COLLECTED DATA Block Start

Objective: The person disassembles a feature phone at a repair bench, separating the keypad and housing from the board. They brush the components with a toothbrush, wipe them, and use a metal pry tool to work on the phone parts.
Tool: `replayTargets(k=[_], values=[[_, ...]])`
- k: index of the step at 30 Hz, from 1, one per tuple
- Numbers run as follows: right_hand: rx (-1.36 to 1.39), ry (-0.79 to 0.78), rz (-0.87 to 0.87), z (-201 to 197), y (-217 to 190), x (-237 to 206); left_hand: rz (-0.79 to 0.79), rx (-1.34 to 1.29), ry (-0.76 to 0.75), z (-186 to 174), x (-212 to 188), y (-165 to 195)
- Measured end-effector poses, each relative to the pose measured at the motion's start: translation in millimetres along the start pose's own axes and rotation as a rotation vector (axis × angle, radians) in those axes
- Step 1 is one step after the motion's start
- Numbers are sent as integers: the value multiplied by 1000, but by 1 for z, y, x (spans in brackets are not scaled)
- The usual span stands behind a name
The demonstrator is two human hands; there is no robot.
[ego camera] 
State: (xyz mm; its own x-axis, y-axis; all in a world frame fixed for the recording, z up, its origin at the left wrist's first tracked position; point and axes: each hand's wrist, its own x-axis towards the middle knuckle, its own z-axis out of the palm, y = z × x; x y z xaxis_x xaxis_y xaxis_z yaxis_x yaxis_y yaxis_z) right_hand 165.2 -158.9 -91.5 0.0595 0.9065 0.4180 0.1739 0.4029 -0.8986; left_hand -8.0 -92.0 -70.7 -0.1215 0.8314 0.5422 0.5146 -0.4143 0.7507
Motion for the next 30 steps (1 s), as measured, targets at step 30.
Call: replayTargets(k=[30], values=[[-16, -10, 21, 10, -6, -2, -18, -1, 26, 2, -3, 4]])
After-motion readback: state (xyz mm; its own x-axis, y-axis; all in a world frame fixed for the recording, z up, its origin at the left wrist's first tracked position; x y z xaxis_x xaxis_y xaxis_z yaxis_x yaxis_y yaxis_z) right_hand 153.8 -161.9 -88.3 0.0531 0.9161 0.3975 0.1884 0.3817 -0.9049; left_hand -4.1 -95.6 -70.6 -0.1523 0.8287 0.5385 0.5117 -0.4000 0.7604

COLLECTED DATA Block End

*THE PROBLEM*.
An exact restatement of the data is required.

*THE COMPLETED TASK*.
Objective: The person disassembles a feature phone at a repair bench, separating the keypad and housing from the board. They brush the components with a toothbrush, wipe them, and use a metal pry tool to work on the phone parts.
Tool: `replayTargets(k=[_], values=[[_, ...]])`
- k: index of the step at 30 Hz, from 1, one per tuple
- Numbers run as follows: right_hand: rx (-1.36 to 1.39), ry (-0.79 to 0.78), rz (-0.87 to 0.87), z (-201 to 197), y (-217 to 190), x (-237 to 206); left_hand: rz (-0.79 to 0.79), rx (-1.34 to 1.29), ry (-0.76 to 0.75), z (-186 to 174), x (-212 to 188), y (-165 to 195)
- Measured end-effector poses, each relative to the pose measured at the motion's start: translation in millimetres along the start pose's own axes and rotation as a rotation vector (axis × angle, radians) in those axes
- Step 1 is one step after the motion's start
- Numbers are sent as integers: the value multiplied by 1000, but by 1 for z, y, x (spans in brackets are not scaled)
- The usual span stands behind a name
The demonstrator is two human hands; there is no robot.
[ego camera] 
State: (xyz mm; its own x-axis, y-axis; all in a world frame fixed for the recording, z up, its origin at the left wrist's first tracked position; point and axes: each hand's wrist, its own x-axis towards the middle knuckle, its own z-axis out of the palm, y = z × x; x y z xaxis_x xaxis_y xaxis_z yaxis_x yaxis_y yaxis_z) right_hand 165.2 -158.9 -91.5 0.0595 0.9065 0.4180 0.1739 0.4029 -0.8986; left_hand -8.0 -92.0 -70.7 -0.1215 0.8314 0.5422 0.5146 -0.4143 0.7507
Motion for the next 30 steps (1 s), as measured, targets at step 30.
Call: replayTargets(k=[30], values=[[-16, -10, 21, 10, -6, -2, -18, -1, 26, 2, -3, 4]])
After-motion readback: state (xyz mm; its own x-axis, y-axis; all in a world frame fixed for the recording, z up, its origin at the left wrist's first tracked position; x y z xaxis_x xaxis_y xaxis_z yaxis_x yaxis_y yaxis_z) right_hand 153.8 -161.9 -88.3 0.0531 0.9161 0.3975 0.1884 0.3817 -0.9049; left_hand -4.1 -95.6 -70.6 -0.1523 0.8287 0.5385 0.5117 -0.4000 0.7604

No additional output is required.